Conversing with Yona Friedman

Hans-Ulrich Obrist



Hans-Ulrich Obrist: As an architect and urbanist, your diagrams and drawings have also played a significant role; they are sort of like road maps to Concrete Utopias.
Yona Friedman: I would like to clarify my terminology. For me, a utopia becomes realizable if it has software (all utopias have one), but it should also have a clearly defined goal. The software, as I interpret the term in this case, consists of “instructions for use” and – this is important – visualisation of the output to expect.
Utopias can also be considered as concrete (whatever the term alludes to) without “instructions” and “visualisation”, but then they are not necessarily “realizable”.
I have always tried to accentuate that they’re only visualisations. I had the opportunity to make them reality once or twice in my lifetime. In those conditions each project permitted individuals to act in their own way, without any persuasion from my side, and without any prevision as to the future shape of the object.

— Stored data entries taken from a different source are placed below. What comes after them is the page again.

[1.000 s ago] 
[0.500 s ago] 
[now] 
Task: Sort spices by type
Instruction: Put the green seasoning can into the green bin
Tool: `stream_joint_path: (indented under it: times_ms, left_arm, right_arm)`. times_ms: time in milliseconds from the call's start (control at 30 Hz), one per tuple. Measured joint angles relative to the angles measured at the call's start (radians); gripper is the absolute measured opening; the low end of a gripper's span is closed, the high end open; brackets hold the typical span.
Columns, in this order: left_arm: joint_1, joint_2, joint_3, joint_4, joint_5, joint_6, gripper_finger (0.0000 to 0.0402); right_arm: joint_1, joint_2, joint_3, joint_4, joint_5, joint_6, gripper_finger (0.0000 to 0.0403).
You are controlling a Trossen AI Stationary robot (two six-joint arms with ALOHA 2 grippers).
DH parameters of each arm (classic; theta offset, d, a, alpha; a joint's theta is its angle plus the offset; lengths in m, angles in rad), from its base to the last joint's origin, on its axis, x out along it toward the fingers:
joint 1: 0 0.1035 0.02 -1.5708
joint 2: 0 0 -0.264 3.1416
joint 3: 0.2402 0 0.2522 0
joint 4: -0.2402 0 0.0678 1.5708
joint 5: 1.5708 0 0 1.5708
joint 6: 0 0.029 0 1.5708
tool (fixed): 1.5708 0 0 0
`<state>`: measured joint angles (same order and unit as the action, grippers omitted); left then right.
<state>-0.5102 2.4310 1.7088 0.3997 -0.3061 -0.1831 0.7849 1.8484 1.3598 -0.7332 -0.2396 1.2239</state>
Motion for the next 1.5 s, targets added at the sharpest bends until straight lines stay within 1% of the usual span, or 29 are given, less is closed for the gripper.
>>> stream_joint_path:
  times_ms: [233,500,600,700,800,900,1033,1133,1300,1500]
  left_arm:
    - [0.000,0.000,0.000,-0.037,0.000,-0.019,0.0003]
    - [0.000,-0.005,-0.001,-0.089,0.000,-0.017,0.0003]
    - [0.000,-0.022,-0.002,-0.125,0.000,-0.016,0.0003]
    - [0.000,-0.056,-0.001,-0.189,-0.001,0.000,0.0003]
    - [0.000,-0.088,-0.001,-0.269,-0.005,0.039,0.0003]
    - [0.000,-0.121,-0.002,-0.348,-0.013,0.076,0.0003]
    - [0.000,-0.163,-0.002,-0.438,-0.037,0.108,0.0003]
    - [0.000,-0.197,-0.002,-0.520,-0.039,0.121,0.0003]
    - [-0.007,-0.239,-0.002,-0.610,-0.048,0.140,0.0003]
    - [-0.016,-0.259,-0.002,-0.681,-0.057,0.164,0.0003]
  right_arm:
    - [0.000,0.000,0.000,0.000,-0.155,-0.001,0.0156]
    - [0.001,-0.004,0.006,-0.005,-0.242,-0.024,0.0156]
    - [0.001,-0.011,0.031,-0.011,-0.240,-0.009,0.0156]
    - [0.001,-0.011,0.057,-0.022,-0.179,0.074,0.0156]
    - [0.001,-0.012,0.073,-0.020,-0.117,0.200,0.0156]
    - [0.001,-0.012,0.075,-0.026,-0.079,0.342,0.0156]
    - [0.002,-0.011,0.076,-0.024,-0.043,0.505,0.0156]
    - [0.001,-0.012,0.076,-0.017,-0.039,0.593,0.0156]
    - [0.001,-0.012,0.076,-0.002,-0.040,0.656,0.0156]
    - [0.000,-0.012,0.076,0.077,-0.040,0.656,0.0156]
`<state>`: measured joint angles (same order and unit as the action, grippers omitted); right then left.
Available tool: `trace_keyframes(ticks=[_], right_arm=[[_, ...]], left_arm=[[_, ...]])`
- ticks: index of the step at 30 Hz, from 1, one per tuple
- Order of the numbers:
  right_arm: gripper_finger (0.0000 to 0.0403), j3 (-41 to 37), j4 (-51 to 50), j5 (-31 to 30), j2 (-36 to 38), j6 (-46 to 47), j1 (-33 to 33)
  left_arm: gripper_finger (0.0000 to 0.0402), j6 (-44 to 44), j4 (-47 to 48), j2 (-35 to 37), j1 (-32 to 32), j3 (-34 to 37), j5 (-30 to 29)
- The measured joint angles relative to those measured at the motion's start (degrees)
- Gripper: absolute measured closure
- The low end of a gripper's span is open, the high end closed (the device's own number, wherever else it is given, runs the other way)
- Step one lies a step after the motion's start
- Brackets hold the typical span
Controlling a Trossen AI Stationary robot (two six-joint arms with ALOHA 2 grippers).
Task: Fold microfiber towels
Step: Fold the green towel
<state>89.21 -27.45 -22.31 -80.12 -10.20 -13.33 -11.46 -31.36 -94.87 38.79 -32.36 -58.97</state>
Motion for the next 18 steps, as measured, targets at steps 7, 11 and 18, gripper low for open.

HUO: That also leads to the idea of the free organisation or self-organisation of a Utopia in a certain way.
YF: In mobile architecture there are only a minimum number of fixed material points; there are very few foundations and, if possible, no networks, in order to make it as independent of networks as possible. So, it could be feasibly imaginable that a neighbourhood of mobile architecture could change its shape every 24 hours, or at least part of its shape. And that is completely imaginable. I was looking for this and technically it is feasible. The complications are linked to ideas of consensus. Not everyone wants mobility. People are, for the most part, conservative, so there is a continually changing equilibrium between mobility and immobility. And that’s how the human animal lives.

HUO: You also spoke about rumours as erratic movements within the city.
YF: Communication is always erratic. I always insist on the individuality and irregularity of behaviour – erraticity I call it, because erraticity means that knowing one state of a system, I can not have any idea about what the next state will be.

HUO: And what about your notion of the material and immaterial aspects of the city?
YF: It is a feeling of the human animal to fix rules and to be free within that frame.
Real freedom relies so much on the right mixture, the right proportion of the fixed and non-fixed. And that’s really what doesn’t give me the right to consider myself entirely an architect because the non-architectural aspects of life are often more interesting for me; the purely professional side is not always so interesting.




Text published in the catalogue of the 2nd Biennial of Ceramics in Contemporary Art, Attese, Albisola (Italy), 2003.